The famously known “Madame Curie”, a Polish-French physicist and chemist, was the first person to win a Nobel Prize and the only woman to win twice. She was the first female professor at the University of Paris and the first lady to be enshrined in France’s national mausoleum, the Paris Panthéon, all based on her own merits. Her achievements included the development of the theory of radioactivity (a term that she coined), techniques for isolating radioactive isotopes, and the discovery of two elements, polonium and radium. Under her direction, the world’s first studies were conducted into the treatment of neoplasms, using radioactive isotopes. She founded the Curie Institutes in Paris and in Warsaw, which remain major centres of medical research today. During World War I, she established the first military field radiological centres.

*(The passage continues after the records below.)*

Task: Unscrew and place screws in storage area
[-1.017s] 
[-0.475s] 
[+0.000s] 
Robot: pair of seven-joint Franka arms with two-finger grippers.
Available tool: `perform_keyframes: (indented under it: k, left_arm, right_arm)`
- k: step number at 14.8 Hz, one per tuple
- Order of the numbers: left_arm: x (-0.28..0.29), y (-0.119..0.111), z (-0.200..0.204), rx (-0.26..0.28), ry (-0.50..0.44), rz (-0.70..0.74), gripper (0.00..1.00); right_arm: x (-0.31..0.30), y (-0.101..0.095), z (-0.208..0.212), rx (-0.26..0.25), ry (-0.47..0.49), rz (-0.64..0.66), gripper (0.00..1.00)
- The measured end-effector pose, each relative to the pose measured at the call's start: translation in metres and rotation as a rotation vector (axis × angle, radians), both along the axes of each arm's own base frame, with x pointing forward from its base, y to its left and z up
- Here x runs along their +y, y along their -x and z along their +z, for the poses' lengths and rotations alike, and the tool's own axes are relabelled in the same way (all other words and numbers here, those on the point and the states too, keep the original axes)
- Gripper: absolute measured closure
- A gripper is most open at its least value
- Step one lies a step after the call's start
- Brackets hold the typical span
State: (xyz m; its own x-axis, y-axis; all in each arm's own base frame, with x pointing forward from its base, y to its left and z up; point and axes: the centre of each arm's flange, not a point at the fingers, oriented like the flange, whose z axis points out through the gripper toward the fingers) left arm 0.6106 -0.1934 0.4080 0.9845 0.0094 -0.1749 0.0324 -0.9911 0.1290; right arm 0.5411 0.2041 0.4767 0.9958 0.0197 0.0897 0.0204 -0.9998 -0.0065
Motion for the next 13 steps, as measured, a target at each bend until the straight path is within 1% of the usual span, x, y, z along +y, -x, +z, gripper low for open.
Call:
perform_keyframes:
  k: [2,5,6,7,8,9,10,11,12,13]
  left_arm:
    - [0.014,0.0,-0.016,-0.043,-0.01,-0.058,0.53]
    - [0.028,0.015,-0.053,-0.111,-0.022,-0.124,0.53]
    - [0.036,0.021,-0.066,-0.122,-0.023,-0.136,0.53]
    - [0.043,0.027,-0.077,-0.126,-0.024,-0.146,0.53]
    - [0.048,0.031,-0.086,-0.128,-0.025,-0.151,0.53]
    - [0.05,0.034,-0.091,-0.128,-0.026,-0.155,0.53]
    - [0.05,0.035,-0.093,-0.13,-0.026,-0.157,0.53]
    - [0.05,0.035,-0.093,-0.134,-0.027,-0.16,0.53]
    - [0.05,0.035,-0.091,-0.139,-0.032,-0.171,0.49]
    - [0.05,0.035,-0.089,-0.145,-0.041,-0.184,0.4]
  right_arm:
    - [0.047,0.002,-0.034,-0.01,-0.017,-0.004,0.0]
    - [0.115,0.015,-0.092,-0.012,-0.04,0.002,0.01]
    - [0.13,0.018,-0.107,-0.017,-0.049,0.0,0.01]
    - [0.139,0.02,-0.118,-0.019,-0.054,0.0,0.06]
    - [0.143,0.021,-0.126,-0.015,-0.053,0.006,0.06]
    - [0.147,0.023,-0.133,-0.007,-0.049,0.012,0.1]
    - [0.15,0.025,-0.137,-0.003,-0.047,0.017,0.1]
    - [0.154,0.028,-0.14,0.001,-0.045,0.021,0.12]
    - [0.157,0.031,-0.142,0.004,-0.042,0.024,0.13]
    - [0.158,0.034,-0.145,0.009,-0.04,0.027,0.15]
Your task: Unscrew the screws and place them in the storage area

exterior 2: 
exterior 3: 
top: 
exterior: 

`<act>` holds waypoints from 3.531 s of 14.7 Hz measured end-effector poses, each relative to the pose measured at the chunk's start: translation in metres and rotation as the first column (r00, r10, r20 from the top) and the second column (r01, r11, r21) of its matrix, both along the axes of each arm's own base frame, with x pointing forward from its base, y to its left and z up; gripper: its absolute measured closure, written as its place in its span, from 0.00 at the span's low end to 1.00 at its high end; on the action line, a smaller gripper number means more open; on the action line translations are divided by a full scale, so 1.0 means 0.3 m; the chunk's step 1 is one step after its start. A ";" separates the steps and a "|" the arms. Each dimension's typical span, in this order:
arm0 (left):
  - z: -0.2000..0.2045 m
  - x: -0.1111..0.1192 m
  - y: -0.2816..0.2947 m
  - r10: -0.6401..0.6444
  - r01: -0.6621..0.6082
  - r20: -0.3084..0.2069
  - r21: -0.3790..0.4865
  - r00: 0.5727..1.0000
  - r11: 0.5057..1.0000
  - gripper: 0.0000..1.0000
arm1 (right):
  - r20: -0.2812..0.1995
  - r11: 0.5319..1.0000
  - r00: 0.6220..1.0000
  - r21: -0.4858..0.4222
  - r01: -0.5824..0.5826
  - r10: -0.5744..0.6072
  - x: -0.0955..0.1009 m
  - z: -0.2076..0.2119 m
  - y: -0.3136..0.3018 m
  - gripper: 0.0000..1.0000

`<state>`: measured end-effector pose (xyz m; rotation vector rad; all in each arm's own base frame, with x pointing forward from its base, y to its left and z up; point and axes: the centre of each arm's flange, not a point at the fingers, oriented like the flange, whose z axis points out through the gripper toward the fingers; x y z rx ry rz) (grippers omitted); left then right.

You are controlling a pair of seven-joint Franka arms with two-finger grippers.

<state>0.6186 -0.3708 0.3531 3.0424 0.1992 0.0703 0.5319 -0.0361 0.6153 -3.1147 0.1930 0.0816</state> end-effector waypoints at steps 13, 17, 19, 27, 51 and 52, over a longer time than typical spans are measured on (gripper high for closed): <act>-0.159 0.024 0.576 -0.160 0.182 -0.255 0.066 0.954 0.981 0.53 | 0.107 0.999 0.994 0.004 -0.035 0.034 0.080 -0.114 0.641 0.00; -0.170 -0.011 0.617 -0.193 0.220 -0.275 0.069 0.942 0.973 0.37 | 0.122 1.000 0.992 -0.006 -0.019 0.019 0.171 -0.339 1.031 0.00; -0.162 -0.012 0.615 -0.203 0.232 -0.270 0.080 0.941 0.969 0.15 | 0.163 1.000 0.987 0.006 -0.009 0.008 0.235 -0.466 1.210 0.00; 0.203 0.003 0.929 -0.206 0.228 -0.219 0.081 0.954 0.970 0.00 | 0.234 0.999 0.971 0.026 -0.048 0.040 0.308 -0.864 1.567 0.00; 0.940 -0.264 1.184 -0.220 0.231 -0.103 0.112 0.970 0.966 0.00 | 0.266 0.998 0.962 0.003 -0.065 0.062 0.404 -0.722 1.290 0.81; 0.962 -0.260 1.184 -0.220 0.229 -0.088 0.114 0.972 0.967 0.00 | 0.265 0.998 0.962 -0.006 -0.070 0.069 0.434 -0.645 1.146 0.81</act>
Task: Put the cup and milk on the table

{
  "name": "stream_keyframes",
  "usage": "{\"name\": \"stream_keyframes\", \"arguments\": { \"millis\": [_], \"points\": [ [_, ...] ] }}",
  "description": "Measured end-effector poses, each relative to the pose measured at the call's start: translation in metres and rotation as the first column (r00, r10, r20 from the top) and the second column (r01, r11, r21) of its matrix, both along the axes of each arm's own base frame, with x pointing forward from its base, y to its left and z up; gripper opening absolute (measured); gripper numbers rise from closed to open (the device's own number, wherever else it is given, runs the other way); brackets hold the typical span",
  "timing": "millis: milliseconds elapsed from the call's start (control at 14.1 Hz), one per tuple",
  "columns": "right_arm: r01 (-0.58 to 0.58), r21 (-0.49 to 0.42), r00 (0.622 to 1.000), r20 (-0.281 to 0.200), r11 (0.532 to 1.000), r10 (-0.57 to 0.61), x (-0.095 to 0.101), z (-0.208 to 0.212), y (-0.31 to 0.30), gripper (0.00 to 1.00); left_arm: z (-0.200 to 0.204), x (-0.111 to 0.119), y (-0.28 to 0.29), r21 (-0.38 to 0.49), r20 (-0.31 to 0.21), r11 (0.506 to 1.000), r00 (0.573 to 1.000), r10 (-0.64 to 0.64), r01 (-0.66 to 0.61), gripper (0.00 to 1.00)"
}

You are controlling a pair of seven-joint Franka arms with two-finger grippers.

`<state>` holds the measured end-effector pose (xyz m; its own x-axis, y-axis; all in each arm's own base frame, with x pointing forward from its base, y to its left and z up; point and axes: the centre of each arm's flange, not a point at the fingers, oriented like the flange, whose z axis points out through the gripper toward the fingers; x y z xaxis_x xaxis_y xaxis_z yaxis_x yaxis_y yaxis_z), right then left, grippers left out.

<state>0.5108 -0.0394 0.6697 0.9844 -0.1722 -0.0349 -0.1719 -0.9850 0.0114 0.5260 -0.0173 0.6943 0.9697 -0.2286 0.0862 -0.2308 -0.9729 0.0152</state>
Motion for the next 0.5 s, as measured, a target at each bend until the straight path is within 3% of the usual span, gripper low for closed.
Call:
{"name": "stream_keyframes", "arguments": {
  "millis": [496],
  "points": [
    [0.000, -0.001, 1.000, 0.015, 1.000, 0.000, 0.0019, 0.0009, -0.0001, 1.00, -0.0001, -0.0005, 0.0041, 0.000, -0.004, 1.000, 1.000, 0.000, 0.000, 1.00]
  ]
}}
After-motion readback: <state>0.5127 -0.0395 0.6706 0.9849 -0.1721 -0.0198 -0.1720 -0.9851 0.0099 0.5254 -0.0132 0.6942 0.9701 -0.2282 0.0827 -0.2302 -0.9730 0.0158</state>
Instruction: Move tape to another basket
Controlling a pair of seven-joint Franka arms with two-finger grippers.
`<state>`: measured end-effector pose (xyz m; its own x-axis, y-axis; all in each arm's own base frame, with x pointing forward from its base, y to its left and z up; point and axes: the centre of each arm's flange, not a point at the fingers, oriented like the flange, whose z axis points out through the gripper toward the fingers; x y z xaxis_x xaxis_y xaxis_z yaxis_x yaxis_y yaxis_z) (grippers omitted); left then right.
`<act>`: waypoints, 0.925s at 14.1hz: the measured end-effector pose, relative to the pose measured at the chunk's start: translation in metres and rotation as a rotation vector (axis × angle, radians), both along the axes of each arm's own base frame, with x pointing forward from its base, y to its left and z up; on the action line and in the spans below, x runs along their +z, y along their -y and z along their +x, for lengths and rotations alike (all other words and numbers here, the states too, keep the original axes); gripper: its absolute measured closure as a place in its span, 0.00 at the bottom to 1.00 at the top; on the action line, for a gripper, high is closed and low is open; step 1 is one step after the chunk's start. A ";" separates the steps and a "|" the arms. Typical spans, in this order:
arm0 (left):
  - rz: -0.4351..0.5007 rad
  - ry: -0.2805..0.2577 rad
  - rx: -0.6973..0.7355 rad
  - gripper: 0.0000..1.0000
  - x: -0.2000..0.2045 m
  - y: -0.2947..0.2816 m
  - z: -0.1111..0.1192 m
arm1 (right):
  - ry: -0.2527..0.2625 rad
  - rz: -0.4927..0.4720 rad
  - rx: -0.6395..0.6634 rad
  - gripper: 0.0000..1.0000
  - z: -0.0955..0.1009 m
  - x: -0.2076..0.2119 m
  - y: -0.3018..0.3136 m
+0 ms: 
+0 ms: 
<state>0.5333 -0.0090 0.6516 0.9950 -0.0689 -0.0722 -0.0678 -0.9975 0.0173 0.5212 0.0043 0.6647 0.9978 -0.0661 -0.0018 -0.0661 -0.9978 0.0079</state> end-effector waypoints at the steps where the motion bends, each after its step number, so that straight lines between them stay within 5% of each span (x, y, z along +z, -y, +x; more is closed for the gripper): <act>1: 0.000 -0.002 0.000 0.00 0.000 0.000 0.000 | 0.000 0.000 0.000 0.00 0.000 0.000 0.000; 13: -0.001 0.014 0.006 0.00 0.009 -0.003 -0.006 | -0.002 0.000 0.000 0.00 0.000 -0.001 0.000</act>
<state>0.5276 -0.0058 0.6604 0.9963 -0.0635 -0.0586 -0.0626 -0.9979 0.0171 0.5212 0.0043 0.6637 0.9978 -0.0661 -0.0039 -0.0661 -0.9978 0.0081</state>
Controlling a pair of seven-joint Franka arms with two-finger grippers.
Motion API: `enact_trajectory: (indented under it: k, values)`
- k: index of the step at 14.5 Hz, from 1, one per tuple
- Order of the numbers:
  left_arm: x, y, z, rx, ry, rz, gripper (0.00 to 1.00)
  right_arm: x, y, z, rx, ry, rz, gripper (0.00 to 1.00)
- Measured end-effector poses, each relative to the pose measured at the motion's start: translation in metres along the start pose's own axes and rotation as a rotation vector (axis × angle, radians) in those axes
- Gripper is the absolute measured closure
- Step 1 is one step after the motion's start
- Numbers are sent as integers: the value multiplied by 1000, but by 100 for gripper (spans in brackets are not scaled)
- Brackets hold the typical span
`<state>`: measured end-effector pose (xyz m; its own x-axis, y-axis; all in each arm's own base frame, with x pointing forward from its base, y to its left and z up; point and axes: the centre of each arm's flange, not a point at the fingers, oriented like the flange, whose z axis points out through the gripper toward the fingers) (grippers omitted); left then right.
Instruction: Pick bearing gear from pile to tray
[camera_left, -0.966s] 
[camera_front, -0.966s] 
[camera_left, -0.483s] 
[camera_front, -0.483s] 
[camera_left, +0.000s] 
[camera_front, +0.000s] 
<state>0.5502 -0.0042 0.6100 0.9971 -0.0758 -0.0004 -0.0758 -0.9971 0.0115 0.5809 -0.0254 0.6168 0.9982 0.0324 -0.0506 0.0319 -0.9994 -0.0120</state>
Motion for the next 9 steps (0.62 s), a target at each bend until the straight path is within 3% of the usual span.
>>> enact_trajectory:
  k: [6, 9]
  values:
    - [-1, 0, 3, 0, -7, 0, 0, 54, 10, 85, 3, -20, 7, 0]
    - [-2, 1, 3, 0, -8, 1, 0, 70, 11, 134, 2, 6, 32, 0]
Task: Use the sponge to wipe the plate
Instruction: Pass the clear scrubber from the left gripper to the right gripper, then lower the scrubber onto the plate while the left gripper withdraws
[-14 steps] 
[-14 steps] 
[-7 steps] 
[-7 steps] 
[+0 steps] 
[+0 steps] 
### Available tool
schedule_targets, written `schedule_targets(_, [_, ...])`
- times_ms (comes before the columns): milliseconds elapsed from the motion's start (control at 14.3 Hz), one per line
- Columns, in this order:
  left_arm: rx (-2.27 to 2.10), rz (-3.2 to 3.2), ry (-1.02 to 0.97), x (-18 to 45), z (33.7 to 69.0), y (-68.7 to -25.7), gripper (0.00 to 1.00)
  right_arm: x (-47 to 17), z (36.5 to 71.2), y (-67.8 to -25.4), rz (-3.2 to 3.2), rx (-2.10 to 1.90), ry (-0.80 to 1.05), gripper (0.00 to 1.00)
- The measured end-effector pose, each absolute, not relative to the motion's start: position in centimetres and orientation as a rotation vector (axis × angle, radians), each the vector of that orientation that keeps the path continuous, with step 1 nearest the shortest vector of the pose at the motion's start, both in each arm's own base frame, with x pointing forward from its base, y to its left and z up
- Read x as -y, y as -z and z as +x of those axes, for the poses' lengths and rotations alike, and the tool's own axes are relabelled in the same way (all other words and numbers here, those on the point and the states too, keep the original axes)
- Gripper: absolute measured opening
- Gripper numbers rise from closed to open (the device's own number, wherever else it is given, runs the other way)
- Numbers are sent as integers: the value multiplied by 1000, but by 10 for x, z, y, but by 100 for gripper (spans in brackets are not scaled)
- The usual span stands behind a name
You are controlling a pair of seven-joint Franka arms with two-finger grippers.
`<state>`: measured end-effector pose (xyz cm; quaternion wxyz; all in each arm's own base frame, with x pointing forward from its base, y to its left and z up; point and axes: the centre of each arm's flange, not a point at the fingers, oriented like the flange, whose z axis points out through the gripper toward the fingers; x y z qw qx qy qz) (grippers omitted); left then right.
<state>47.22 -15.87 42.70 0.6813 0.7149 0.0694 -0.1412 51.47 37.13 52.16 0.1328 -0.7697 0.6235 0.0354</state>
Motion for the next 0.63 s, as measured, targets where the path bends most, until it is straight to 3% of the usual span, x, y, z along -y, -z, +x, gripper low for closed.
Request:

Princess Diana (1961-1997)

She was celebrated for her charity work and for her support of the International Campaign to Ban Landmines. From 1989, she was the president of Great Ormond Street Hospital for children, in addition to dozens of other charities. The Princess developed an intense interest in serious illnesses and health-related matters outside the purview of traditional royal involvement, including AIDS and leprosy. She was the patroness of charities and organisations working with the homeless, youth, drug addicts, and the elderly. She visited Mother Teresa‘s hospice in Kolkata, India, in 1992, and the two women developed a personal relationship.